España se va de Rusia congelada por su manifiesta incapacidad para sobreponerse a rivales inferiores que le han ganado siempre la partida estratégica. No pudo con Portugal, se impuso a Irán de rebote y empató con Marruecos con una asistencia del VAR. Todas esas selecciones le plantearon un pulso similar, consistente en elevar murallas humanas y esperar a que sonara la flauta. Pero no aprendió nada. Nada en absoluto de tan sencillas como eficaces formas de resistir de sus enemigos. Se plantó frente a la anfitriona con una costura algo más reforzada en defensa y se puso a tocar el arpa frente a un búnker con ametralladoras hasta las orejas. No hay mayor arrogancia que insistir en un estilo cuando los demás te han tomado la medida del traje.

Fernando Hierro despreció además el armario táctico, que no era pobre ni mucho menos, en gran parte porque en el fondo nunca superó el fantasma de Lopetegui, que ha rondado su frágil interinidad para dar continuidad a algo que chirrió desde el primer día. Su palidez como técnico ha ido contagiando a unos futbolistas esclavizados por un pasado insostenible, por tiempos mejores que se han querido mantener a toda costa.

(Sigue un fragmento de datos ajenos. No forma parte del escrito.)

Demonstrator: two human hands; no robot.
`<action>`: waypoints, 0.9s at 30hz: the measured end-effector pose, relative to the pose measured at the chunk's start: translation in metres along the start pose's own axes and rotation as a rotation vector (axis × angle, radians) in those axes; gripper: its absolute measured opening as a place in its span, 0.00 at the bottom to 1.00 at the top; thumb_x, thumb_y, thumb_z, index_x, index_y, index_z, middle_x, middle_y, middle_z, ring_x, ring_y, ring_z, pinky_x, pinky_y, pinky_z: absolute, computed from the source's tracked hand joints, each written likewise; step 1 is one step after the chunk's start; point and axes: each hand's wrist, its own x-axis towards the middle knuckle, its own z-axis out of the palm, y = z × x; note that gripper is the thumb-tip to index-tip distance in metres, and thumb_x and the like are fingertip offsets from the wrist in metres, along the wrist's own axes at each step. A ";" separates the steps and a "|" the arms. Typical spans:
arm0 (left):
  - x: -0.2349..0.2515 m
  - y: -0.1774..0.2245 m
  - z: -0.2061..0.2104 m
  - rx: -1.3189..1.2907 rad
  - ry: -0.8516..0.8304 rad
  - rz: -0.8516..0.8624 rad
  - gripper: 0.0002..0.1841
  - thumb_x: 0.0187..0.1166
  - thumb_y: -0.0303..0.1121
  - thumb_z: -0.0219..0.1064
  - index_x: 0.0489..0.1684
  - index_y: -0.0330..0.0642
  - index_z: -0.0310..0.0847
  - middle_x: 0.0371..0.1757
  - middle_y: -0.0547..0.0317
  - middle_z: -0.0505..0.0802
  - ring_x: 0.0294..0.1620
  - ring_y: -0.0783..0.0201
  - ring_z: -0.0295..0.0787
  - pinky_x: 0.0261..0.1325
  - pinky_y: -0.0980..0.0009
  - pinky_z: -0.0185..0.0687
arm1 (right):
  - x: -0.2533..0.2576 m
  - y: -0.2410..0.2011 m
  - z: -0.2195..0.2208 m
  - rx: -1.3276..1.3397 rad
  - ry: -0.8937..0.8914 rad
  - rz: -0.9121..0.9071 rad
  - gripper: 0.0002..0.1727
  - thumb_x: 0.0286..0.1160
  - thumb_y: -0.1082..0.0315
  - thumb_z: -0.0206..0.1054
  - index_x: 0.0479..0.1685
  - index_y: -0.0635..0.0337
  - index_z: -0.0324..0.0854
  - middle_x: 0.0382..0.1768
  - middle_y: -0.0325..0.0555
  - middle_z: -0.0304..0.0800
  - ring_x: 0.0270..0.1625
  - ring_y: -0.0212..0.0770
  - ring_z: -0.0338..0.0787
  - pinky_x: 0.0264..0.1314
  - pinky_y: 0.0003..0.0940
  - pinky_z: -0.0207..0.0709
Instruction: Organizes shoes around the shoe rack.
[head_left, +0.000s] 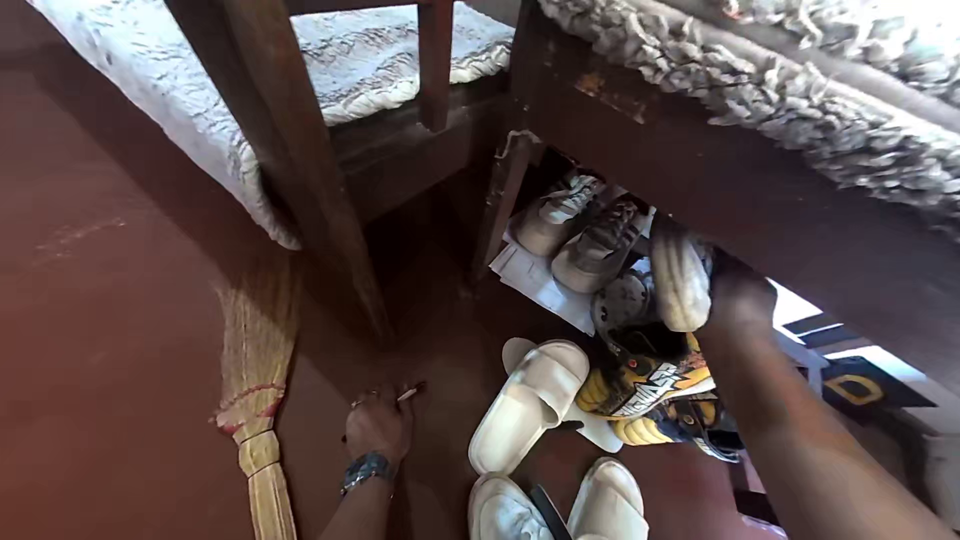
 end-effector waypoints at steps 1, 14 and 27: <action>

Aquella apuesta de toque y retoque que maravilló ha derivado en una ocupación plomiza del campo ajeno y una terrible desatención del propio. Poseído por la posesión, el equipo español ha sido al final una caricatura indigesta de jugadores con el cerebro y el pie atornillados, todos ellos acobardados con y sin balón. Mal puestos y peor dirigidos desde el banquillo. Un desastre monumental.

Tenía equipo para más, para mucho más. Sin embargo se despide del torneo con menos sustancia que otras aspirantes como la tan criticada Argentina. La impresión ha sido terrible, de desaprovechar libra a libra cada oportunidad de mejorar, de ofrecer un nivel más competitivo. Al contrario, se ha enrocado en personarse en tres cuartos de sus adversarios por esa falsa identidad de dominio que se atribuye y, sobre todo, porque le han invitado a que lo haga. Le han entregado los espacios inútiles, la pelota y el reloj. Tanta amabilidad era como para sospechar. Pero no. Partido a partido se puso a construir la casa por el tejado sin red de seguridad, frustrándose en el error, incapaz de pisar el área y leyendo de horror los resultados. Es como si quisera reivindicar que además de vencer lo tenía que hacer con elegancia, con la obligación de ser quien fue. Esa herencia le ha emprobrecido por completo.

Contra Rusia se adelantó en el marcador con un autogol. En lugar de dar un paso atrás y forzar a su contrincante a salir de la cueva con una administración firme e inteligente del balón, se empeñó una vez más en visitarla a oscuras, donde esperaba el oso de tres cabezas de Cherchésov. Mano de Piqué, empate, prórroga y eliminación en la tanda de penaltis. El cazador cazado en su propia trampa, en su general invierno futbolístico.